**PROBLEM DESCRIPTION**
Show the lines below where "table" occurs.

(Items from a dataset)
++++++++++
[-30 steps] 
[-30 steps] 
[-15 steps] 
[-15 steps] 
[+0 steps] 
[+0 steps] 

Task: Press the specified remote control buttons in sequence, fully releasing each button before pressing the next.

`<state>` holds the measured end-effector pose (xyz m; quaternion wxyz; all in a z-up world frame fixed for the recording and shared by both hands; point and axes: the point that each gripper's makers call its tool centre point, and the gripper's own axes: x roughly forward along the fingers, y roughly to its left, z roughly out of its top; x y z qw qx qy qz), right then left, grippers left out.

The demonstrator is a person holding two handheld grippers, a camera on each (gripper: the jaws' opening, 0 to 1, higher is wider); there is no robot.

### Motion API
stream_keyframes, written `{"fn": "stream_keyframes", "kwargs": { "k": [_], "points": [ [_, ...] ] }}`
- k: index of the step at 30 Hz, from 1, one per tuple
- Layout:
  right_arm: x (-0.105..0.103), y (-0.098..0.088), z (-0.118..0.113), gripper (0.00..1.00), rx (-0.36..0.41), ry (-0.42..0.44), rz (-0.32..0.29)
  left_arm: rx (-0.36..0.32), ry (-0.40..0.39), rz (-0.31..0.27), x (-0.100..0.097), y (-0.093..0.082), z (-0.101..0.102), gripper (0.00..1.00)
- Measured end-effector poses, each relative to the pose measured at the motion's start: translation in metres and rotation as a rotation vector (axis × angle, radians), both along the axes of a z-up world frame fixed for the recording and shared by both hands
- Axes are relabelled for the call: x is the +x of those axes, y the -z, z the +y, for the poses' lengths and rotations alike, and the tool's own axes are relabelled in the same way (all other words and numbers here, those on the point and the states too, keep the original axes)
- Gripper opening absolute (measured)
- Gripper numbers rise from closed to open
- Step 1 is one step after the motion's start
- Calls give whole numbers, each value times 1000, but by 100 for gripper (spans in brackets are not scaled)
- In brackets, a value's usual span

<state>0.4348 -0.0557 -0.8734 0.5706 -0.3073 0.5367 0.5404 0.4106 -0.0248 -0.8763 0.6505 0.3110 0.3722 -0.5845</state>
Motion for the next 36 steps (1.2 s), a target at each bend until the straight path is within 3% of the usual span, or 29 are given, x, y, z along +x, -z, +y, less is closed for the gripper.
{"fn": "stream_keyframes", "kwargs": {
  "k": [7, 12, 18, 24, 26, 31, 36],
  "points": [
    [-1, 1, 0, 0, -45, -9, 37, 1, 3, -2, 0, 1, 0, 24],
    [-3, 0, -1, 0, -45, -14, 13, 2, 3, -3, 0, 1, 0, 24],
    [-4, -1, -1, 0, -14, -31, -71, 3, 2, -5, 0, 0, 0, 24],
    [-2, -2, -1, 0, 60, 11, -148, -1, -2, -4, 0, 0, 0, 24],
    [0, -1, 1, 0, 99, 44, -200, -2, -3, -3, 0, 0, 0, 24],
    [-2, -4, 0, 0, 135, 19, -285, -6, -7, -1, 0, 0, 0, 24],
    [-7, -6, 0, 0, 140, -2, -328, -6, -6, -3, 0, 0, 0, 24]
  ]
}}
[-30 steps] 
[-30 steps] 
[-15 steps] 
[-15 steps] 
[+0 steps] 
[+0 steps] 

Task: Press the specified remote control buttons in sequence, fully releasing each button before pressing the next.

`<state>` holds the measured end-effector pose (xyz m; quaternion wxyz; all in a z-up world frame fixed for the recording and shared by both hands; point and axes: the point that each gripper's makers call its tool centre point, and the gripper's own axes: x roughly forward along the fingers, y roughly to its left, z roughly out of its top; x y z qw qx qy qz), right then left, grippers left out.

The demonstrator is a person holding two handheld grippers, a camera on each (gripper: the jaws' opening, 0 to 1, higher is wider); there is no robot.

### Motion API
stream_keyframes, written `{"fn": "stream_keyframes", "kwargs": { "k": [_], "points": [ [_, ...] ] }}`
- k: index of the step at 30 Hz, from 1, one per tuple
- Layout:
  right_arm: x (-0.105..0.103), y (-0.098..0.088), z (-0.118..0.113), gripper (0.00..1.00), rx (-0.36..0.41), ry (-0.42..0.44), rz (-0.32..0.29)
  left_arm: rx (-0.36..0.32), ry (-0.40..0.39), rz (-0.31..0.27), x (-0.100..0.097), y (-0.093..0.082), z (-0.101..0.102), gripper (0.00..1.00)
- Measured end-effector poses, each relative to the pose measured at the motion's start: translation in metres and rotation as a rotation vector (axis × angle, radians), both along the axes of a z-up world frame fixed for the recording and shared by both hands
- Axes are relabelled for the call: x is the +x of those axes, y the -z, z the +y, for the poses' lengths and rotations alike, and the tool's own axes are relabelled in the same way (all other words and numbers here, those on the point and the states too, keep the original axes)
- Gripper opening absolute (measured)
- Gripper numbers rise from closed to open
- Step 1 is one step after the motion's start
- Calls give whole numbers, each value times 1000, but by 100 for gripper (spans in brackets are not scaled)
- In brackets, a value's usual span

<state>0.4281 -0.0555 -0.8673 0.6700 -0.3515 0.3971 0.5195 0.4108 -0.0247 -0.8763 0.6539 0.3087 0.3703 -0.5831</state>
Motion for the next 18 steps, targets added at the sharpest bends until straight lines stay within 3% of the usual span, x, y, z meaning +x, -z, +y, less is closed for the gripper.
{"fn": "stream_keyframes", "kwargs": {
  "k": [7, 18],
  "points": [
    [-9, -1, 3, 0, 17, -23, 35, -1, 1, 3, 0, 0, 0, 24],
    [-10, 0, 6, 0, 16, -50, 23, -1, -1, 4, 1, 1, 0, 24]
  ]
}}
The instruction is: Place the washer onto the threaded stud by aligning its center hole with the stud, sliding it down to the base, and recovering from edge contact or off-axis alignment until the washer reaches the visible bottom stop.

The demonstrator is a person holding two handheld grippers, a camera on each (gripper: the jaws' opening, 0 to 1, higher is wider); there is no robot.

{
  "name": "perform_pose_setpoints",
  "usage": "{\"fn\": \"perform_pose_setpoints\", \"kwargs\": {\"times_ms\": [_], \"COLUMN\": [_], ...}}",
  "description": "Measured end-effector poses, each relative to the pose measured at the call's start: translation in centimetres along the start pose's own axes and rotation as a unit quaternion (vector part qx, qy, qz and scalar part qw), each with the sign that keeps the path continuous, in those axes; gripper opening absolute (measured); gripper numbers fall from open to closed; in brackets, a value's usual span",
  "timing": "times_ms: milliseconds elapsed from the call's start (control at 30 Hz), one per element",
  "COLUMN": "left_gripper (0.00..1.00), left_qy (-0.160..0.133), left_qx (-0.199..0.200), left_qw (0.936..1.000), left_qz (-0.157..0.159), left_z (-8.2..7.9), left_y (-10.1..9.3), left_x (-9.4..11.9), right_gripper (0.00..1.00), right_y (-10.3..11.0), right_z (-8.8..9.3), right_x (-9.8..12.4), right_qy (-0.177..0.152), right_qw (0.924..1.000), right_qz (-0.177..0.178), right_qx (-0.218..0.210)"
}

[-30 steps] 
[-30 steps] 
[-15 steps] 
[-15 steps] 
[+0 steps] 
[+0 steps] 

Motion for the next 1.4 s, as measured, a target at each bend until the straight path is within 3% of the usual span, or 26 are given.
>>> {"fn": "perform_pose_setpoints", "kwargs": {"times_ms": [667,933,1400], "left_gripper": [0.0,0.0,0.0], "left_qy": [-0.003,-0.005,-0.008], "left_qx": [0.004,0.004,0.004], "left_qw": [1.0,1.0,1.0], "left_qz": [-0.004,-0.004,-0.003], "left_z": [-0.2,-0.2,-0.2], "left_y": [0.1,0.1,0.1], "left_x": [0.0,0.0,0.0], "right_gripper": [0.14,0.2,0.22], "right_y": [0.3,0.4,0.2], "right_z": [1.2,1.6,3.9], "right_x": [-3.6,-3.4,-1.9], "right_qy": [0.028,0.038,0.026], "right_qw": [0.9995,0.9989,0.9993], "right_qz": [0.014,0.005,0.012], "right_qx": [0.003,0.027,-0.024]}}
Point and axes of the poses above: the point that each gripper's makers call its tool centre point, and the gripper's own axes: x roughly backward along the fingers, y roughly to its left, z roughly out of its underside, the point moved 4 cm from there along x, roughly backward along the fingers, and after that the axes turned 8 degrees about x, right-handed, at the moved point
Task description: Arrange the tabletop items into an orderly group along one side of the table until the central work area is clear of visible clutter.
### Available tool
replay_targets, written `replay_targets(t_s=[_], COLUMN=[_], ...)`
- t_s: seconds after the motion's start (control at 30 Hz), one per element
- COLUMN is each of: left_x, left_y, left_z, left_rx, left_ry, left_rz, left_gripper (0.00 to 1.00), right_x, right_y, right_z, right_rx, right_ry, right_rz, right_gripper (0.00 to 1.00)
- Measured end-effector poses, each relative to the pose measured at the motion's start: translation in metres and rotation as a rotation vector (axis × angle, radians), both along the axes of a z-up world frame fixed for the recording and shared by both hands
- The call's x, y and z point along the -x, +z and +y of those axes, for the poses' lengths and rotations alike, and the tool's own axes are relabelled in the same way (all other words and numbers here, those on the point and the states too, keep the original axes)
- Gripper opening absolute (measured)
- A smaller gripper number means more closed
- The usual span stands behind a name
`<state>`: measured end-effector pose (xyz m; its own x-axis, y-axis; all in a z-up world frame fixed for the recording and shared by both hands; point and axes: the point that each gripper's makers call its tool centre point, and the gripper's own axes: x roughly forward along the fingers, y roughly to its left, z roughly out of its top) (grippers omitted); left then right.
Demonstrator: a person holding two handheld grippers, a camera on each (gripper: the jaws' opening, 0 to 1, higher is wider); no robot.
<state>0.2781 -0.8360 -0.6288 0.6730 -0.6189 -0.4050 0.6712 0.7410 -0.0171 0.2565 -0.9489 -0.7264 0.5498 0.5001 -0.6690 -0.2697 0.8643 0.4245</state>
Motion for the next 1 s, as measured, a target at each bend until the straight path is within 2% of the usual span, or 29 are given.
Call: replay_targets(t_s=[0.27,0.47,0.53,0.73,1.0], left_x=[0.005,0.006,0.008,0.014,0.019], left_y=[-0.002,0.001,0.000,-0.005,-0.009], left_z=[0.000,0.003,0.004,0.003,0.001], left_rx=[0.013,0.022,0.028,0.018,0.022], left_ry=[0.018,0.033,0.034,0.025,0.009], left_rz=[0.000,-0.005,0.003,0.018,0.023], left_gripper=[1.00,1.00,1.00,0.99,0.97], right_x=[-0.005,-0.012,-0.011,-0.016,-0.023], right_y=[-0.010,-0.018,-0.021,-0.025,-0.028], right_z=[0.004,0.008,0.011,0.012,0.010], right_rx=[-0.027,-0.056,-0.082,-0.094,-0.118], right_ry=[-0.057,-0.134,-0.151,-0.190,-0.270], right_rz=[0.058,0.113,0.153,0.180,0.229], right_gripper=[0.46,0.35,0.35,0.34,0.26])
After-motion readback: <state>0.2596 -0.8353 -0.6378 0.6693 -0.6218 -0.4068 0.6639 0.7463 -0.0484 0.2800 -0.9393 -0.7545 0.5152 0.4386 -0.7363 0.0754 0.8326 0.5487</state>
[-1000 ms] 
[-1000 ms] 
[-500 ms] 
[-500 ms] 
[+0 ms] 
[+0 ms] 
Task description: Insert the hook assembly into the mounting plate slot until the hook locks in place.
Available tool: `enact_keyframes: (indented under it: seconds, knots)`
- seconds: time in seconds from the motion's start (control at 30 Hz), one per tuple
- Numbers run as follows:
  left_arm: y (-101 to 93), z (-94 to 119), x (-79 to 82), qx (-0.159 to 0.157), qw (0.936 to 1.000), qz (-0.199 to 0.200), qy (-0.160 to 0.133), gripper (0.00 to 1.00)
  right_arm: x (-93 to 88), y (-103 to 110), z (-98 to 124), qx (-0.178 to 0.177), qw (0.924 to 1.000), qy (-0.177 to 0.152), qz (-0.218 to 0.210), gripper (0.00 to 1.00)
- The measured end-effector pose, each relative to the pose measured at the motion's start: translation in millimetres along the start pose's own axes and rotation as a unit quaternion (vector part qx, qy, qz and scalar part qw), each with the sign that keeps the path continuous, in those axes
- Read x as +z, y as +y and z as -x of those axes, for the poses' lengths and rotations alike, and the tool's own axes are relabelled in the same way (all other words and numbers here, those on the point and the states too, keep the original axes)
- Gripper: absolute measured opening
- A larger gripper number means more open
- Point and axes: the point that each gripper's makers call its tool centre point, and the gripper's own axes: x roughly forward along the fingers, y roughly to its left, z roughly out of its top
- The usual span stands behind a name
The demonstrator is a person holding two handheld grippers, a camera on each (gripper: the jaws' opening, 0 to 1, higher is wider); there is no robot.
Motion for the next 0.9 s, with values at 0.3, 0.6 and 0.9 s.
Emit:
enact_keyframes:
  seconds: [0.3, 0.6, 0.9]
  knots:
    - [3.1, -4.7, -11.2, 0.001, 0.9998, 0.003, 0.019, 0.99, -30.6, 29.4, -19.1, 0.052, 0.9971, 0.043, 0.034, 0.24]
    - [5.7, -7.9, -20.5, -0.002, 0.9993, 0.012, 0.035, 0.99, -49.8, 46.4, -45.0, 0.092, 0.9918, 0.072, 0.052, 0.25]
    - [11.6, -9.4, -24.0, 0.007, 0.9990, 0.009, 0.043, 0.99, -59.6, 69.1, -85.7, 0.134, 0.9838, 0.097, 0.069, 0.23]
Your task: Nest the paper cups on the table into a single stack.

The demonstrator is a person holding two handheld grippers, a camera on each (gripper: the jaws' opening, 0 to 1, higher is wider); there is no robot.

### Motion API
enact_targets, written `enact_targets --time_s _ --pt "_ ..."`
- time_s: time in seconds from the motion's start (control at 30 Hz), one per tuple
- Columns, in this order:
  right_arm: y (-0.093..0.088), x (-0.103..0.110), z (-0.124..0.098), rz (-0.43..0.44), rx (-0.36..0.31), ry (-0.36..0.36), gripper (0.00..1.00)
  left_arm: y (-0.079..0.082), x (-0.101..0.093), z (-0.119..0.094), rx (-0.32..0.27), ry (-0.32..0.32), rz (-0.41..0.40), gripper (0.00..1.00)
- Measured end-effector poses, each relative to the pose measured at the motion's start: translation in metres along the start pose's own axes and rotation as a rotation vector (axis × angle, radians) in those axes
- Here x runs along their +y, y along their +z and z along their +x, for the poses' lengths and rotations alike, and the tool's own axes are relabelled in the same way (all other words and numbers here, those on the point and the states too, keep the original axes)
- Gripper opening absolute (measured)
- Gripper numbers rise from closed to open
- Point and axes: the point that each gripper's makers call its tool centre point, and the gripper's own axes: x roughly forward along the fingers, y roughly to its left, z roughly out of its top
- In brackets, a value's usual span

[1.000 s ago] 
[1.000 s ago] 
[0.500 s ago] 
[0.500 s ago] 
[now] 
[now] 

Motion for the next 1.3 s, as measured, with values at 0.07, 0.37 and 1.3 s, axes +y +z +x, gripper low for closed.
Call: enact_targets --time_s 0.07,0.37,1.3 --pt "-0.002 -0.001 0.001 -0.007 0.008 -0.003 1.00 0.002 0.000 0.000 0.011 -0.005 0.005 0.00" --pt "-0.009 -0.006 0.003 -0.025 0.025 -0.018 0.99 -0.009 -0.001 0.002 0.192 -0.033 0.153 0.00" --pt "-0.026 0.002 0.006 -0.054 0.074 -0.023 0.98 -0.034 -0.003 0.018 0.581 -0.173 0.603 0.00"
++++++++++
**SOLUTION FOR THIS PROBLEM**
Task description: Arrange the tabletop items into an orderly group along one side of the table until the central work area is clear of visible clutter.
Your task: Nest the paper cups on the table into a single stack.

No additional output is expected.